- Scientific career
- Fields: Computational Cosmology
- Institutions: Los Alamos National Laboratory LSST Dark Energy Science Collaboration Argonne National Laboratory

= Katrin Heitmann =

German-American cosmologist

Dr. Katrin Heitmann is a German cosmologist whose research involves large-scale computer simulations of the universe, focused on understanding its distribution of matter and rate of expansion. She is a Deputy Division Director of High Energy Physics at the Argonne National Laboratory, the former spokesperson of the LSST Dark Energy Science Collaboration, a senior associate of the Kavli Institute for Cosmological Physics at the University of Chicago, and an affiliate of the Northwestern-Argonne Institute of Science and Engineering at Northwestern University (NAISE).

==Education and career==
Heitmann has a 2000 Ph.D. from the Technical University of Dortmund. Her dissertation, Non-equilibrium dynamics of symmetry breaking and gauge fields in quantum field theory, was supervised by Jürgen Baacke.

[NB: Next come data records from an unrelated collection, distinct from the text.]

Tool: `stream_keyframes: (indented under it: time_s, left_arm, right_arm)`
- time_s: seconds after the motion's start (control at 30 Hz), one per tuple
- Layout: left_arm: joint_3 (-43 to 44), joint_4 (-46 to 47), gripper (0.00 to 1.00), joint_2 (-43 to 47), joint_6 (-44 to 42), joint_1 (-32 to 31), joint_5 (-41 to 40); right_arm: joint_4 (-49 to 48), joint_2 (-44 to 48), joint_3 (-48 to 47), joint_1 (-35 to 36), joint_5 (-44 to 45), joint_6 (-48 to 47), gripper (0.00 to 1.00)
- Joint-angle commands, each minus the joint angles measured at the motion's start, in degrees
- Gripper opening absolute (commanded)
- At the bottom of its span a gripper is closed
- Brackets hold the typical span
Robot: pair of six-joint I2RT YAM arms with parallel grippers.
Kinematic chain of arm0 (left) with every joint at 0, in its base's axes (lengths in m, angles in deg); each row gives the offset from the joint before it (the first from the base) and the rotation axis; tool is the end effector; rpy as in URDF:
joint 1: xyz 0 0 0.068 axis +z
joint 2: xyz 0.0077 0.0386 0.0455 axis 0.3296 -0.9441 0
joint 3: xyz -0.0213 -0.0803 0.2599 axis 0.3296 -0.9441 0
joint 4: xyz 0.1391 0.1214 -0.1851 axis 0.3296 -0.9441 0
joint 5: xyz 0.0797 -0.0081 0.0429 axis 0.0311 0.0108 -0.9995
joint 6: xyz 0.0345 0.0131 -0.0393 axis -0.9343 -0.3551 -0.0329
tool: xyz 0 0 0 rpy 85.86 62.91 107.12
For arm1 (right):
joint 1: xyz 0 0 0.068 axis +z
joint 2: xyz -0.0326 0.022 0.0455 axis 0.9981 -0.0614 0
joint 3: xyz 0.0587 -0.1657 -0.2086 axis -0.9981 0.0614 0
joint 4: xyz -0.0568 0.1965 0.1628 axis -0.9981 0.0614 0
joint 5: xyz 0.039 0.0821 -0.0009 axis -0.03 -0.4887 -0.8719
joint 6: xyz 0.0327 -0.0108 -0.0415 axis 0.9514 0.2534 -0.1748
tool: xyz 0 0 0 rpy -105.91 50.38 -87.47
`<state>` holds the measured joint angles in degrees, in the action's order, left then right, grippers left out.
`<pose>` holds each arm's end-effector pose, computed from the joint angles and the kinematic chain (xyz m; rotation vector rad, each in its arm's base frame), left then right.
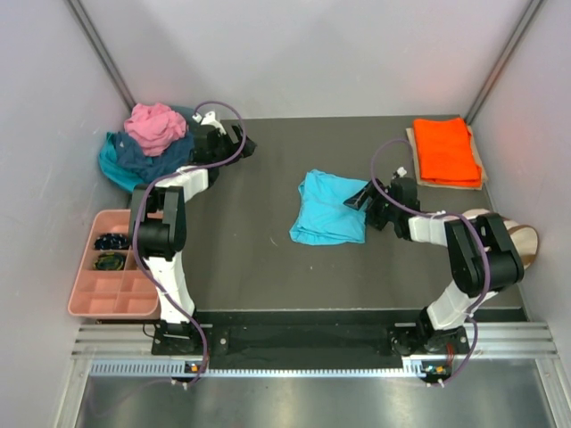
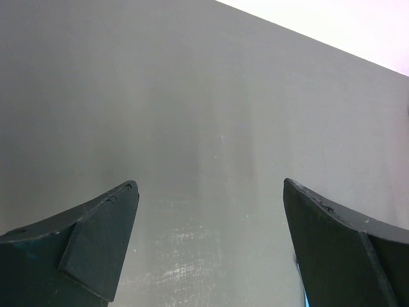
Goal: Fold and stack the t-shirts
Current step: Neatly place the folded tshirt to the corner
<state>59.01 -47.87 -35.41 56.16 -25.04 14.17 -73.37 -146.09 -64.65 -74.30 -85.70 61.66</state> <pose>0.4611 -0.0546 0.2099 -0.2583 1.9857 -0.6112 0.3042 0.0760 0.1450 0.6165 2.2713 0.8986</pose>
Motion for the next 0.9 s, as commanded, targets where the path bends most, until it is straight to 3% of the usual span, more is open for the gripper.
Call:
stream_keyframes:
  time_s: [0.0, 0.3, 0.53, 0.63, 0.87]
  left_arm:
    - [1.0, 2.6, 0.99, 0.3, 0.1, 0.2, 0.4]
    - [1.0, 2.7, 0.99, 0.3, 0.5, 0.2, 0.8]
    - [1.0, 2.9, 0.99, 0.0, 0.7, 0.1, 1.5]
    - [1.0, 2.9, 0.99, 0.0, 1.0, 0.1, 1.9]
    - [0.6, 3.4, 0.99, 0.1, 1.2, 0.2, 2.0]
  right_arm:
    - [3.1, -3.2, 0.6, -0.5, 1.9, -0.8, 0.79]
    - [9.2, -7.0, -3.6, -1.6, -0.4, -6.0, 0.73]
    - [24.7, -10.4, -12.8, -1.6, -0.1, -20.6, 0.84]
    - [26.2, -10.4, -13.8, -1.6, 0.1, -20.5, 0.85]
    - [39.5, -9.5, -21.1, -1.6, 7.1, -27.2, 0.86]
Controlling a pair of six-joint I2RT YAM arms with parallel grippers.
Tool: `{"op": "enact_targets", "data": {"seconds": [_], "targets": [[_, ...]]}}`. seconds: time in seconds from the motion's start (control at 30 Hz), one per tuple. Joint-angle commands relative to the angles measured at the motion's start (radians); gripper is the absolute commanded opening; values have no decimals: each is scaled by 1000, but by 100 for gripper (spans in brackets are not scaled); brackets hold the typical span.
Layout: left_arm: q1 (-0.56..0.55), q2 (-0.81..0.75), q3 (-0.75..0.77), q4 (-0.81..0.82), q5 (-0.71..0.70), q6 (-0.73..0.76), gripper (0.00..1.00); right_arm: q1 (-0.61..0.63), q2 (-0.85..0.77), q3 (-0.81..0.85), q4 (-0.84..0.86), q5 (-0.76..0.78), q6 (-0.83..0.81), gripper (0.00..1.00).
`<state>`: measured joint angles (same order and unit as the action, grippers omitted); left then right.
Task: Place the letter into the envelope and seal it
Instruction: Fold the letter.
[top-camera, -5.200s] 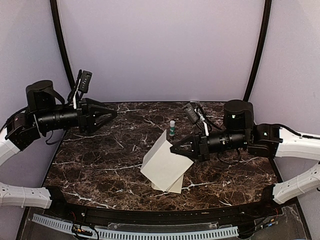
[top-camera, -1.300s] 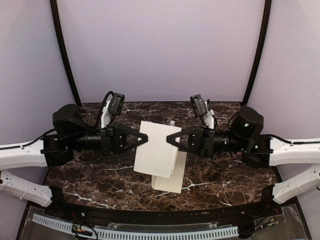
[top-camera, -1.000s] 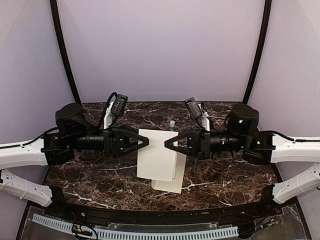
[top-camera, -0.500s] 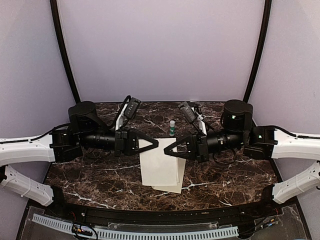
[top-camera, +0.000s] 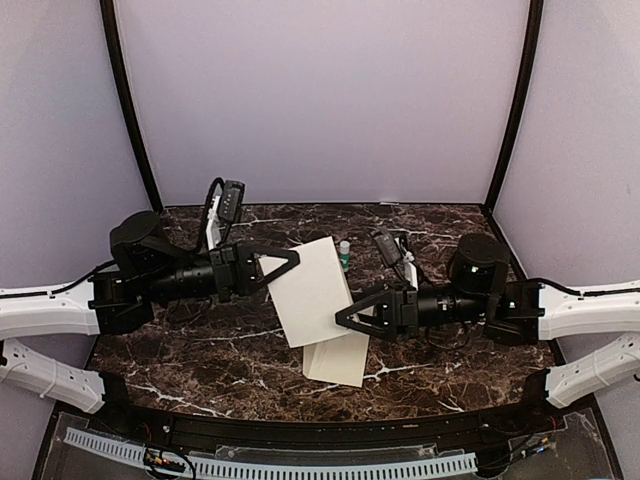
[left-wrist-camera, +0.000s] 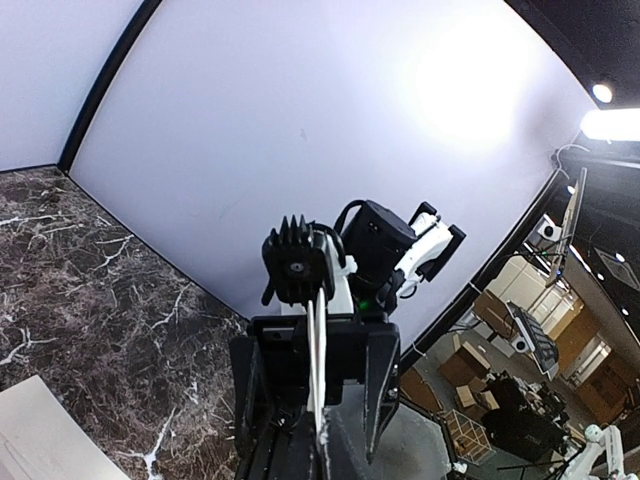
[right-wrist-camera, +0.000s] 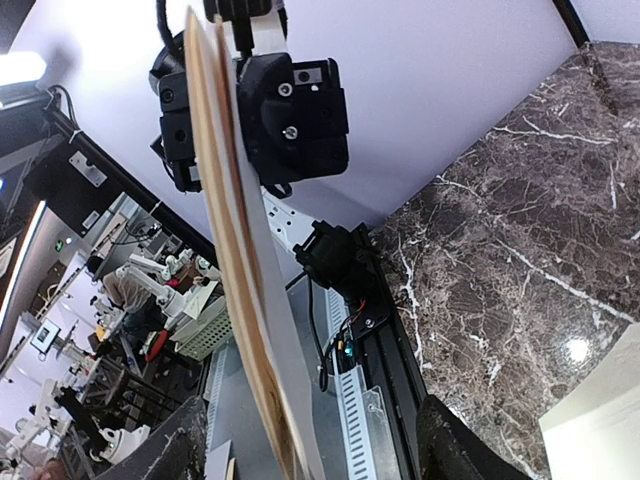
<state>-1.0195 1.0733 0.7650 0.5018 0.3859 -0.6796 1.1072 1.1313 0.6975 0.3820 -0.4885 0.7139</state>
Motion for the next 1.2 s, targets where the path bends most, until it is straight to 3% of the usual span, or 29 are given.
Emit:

She became a researcher at the Los Alamos National Laboratory from 2000 to 2011, when she moved to her present position at Argonne. While working at Argonne she was the lead researcher in an effort to move three of the largest cosmological simulations known, consisting of 2.9 petabytes of gathered data, on the cloud.

==Recognition==
In 2023, she was elected as a Fellow of the American Physical Society (APS), after a nomination from the APS Division of Astrophysics, "for pioneering the development of innovative and novel techniques in cosmic simulations for the era of precision cosmology, and for providing sustained scientific leadership, specifically within LSST DESC".